SuaraNet, Pamekasan – Khairul Umam terpilih sebagai Ketua Ikatan Alumni Ikatan Qari dan Dai (IKA IQDA) UIN Madura dalam agenda Kilas Nostalgia yang digelar di Aula PCNU Pamekasan, Minggu (6/9) pagi.
Khairul Umam terpilih melalui musyawarah yang berlangsung secara mufakat dalam kegiatan yang mengusung tema “Mengenang Perjalanan, Menyambung Kebersamaan” tersebut.
Terpilihnya Khairul Umam sekaligus menandai dimulainya kepengurusan baru IKA IQDA UIN Madura. Pembentukan wadah alumni ini menjadi bagian dari upaya mempertemukan kembali para alumni yang pernah berproses di IQDA sejak 1997 hingga 2026.
Dalam sambutan perdananya setelah terpilih, Khairul Umam mengatakan amanah sebagai ketua bukan soal tanggung jawab organisatoris.
Menurutnya, IKA IQDA harus menjadi ruang yang mampu menghubungkan para alumni lintas generasi sekaligus mengubah jejaring persaudaraan menjadi kerja nyata.
“IKA IQDA bukan hanya tentang siapa yang pernah menjadi bagian dari IQDA, tetapi tentang bagaimana seluruh pengalaman, persaudaraan, dan potensi alumni dapat kita satukan menjadi kekuatan bersama. Tugas kita memastikan perjalanan itu terus memberi manfaat,” ujar Khairul Umam.
Ia menilai perbedaan angkatan tidak semestinya menjadi sekat di antara alumni. Sebaliknya, keberagaman pengalaman yang dimiliki para alumni dapat menjadi modal untuk membangun organisasi yang lebih kuat.
“Kita datang dari tahun dan pengalaman yang berbeda, tetapi kita memiliki satu titik temu, yaitu IQDA. Perbedaan angkatan jangan menjadi jarak, justru harus menjadi kekayaan yang memperkuat organisasi. Dari sinilah kita ingin membangun IKA IQDA yang guyub, produktif, dan memberikan manfaat,” katanya.

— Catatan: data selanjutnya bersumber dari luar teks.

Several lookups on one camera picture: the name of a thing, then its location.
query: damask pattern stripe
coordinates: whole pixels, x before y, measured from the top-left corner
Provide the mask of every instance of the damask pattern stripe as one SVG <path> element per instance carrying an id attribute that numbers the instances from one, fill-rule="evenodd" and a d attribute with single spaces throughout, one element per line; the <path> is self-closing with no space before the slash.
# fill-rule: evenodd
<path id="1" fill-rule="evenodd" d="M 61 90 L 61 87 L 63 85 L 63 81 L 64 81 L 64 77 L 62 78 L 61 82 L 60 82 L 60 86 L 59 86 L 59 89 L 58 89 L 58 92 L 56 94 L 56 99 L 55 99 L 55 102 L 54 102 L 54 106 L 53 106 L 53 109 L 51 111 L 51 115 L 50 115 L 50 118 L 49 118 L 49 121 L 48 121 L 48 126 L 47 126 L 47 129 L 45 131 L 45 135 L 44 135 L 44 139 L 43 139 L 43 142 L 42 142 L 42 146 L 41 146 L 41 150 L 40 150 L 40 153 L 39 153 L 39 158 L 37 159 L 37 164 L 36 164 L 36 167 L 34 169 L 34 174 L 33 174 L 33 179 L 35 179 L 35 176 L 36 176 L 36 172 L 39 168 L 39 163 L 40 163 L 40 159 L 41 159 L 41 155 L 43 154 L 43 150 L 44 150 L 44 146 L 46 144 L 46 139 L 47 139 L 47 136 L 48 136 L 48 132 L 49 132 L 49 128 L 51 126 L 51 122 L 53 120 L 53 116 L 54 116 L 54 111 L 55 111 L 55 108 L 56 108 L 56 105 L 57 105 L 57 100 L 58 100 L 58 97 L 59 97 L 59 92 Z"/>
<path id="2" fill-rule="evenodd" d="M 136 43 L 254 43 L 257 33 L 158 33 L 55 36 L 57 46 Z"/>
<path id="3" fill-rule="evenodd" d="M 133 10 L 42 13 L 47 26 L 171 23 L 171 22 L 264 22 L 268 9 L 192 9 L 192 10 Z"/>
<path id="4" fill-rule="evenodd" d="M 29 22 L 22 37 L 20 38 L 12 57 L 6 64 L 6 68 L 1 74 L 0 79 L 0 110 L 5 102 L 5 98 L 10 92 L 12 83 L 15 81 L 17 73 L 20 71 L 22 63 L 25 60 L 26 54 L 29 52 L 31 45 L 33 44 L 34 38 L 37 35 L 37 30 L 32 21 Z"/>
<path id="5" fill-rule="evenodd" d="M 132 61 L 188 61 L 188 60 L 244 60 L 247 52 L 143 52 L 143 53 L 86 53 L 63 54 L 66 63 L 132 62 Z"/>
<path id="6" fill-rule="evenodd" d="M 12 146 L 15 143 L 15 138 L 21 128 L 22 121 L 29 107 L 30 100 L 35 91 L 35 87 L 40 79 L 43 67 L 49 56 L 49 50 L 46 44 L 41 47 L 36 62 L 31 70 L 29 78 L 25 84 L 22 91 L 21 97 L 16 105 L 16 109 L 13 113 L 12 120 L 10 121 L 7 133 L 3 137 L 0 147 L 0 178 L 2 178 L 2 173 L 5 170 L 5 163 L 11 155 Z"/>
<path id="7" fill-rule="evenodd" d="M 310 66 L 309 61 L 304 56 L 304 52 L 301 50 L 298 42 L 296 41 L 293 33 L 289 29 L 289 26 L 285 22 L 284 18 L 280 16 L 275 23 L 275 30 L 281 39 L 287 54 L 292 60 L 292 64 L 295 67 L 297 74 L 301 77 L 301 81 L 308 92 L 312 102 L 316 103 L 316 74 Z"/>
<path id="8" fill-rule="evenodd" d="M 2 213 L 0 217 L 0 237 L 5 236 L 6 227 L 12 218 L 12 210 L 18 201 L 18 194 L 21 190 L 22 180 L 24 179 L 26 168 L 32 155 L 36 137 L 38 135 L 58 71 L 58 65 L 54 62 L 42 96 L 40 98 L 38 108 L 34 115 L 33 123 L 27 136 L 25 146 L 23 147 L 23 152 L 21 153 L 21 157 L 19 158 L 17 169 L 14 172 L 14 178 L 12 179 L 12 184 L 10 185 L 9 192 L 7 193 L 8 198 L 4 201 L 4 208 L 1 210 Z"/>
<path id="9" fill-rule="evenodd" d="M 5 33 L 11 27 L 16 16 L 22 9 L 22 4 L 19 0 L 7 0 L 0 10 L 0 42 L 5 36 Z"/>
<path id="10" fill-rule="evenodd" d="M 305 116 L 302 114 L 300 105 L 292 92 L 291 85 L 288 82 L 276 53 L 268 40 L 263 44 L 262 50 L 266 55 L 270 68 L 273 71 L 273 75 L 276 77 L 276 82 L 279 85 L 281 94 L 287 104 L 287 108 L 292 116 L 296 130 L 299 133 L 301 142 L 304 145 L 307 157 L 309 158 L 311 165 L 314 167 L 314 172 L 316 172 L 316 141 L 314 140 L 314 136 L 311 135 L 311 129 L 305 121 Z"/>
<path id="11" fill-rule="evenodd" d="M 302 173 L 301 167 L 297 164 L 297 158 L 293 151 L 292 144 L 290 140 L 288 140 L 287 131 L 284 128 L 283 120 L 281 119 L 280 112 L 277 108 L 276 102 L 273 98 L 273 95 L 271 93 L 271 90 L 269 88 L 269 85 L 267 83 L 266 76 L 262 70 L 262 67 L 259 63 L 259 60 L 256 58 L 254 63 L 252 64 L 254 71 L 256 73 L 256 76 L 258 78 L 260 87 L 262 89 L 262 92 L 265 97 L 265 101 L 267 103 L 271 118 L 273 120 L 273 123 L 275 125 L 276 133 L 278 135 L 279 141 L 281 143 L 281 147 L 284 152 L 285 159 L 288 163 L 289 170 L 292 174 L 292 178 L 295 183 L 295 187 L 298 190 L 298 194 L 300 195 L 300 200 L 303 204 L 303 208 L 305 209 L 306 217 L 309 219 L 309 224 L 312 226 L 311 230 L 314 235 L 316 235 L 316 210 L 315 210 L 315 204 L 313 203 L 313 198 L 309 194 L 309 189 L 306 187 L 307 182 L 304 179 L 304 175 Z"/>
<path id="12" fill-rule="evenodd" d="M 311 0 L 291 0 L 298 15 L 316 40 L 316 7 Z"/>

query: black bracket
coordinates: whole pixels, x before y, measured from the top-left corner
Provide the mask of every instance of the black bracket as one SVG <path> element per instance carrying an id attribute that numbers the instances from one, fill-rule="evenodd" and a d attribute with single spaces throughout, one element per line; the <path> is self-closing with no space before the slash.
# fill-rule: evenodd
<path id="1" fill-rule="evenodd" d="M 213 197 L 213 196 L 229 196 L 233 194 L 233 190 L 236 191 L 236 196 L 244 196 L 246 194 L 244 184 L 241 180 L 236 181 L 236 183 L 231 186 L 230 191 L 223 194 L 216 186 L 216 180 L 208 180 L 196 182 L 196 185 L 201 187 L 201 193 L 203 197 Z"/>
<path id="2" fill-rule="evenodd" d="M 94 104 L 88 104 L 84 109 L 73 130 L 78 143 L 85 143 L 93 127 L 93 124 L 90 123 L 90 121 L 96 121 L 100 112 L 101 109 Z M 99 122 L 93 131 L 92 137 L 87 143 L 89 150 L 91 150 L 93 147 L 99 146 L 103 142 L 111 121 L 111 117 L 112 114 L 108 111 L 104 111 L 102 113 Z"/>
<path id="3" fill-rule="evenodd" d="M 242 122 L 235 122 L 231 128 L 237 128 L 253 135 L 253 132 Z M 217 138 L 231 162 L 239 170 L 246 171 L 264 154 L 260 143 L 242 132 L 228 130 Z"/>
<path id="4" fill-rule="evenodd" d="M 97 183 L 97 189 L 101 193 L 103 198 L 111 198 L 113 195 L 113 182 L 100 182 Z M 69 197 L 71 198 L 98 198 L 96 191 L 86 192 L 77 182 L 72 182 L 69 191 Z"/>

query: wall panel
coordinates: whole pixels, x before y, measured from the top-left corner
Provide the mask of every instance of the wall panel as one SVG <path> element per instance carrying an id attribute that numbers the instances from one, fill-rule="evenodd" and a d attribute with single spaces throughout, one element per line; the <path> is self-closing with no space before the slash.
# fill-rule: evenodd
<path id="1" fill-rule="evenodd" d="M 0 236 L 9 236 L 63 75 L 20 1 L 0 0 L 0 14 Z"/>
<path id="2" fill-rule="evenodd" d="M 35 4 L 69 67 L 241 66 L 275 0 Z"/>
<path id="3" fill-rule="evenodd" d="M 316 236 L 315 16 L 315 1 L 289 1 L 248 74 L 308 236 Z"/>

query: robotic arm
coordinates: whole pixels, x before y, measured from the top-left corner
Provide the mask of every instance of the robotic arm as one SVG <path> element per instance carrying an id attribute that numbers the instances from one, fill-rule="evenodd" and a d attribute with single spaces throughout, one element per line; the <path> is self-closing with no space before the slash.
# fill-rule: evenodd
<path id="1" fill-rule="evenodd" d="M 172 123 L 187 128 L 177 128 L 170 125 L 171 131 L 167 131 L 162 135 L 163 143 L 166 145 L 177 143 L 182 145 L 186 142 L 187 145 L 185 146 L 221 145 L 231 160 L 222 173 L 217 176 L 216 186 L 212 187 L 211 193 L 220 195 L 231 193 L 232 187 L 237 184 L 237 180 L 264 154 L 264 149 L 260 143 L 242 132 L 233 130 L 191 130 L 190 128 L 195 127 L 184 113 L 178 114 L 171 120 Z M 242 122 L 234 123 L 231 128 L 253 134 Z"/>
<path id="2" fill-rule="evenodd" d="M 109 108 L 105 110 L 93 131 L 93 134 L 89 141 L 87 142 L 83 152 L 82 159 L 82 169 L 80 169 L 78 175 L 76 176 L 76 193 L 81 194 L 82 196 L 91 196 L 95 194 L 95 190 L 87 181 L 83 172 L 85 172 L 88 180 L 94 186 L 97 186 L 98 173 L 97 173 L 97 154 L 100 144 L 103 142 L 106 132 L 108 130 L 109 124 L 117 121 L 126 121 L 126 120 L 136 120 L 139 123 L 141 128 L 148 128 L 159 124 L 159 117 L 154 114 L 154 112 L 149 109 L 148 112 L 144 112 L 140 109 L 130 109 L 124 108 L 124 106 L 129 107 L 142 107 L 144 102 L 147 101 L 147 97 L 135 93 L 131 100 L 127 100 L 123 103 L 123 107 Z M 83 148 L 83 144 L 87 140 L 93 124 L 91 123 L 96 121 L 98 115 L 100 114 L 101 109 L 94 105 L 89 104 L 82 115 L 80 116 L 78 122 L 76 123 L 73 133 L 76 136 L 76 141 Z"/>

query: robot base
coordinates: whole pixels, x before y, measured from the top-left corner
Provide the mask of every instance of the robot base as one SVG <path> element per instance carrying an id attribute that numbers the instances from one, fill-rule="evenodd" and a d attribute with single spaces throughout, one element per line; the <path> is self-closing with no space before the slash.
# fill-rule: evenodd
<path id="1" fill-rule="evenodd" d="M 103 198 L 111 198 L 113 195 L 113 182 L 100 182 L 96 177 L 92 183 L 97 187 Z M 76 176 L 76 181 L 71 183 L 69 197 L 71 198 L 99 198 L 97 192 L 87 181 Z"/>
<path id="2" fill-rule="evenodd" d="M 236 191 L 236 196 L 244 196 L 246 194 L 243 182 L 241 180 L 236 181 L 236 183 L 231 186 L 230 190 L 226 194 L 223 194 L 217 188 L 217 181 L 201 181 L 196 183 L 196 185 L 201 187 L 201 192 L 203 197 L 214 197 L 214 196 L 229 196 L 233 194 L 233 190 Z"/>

Sementara itu, Pendiri UKM IQDA UIN Madura, Moh. Hafid, menyambut terbentuknya IKA IQDA sebagai langkah untuk menjaga kesinambungan hubungan antarlulusan yang selama ini pernah menjadi bagian dari perjalanan organisasi.

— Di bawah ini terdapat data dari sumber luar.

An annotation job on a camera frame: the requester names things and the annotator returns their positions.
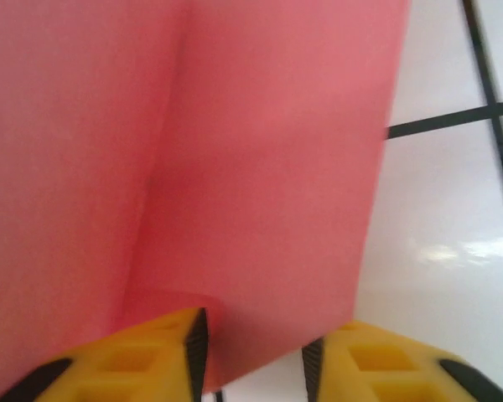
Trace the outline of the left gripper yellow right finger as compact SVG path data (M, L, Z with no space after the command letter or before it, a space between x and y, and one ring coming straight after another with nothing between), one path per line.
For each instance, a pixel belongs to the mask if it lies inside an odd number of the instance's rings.
M462 358L363 322L302 349L310 401L503 401L503 389Z

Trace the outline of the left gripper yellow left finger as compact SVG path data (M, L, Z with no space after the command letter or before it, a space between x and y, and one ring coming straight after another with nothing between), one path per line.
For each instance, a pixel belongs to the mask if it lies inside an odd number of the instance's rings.
M200 401L208 348L205 309L186 308L72 348L0 401Z

Menurutnya, perjalanan IQDA tidak berhenti ketika seseorang menyelesaikan prosesnya di kampus. Jejaring persaudaraan dan pengalaman yang terbentuk selama berada di IQDA perlu terus dirawat melalui wadah alumni.
“Hari ini kita tidak sekadar mengenang masa lalu, tetapi sedang menyambungkan kembali sebuah perjalanan yang pernah kita bangun bersama. Peluncuran IKA IQDA ini diharapkan menjadi wadah untuk merawat silaturahmi, memperkuat komunikasi, dan mempertemukan kembali potensi alumni agar dapat memberikan kontribusi yang lebih luas bagi IQDA, kampus, masyarakat, serta kehidupan keagamaan,” ujar Moh. Hafid.
Ia berharap IKA IQDA tidak berhenti menjadi wadah nostalgia, tetapi berkembang sebagai ruang kolaborasi yang mempertemukan potensi alumni dengan kebutuhan IQDA dan masyarakat.
“Alumni memiliki pengalaman dan bidang pengabdian yang beragam. Karena itu, IKA ini harus menjadi jembatan yang menghubungkan pengalaman masa lalu dengan kebutuhan hari ini dan cita-cita IQDA di masa mendatang,” lanjutnya.
Pembentukan IKA IQDA UIN Madura dalam kegiatan tersebut menjadi momentum perdana yang berhasil menghimpun alumni yang pernah berproses di IQDA dalam rentang 1997 hingga 2026.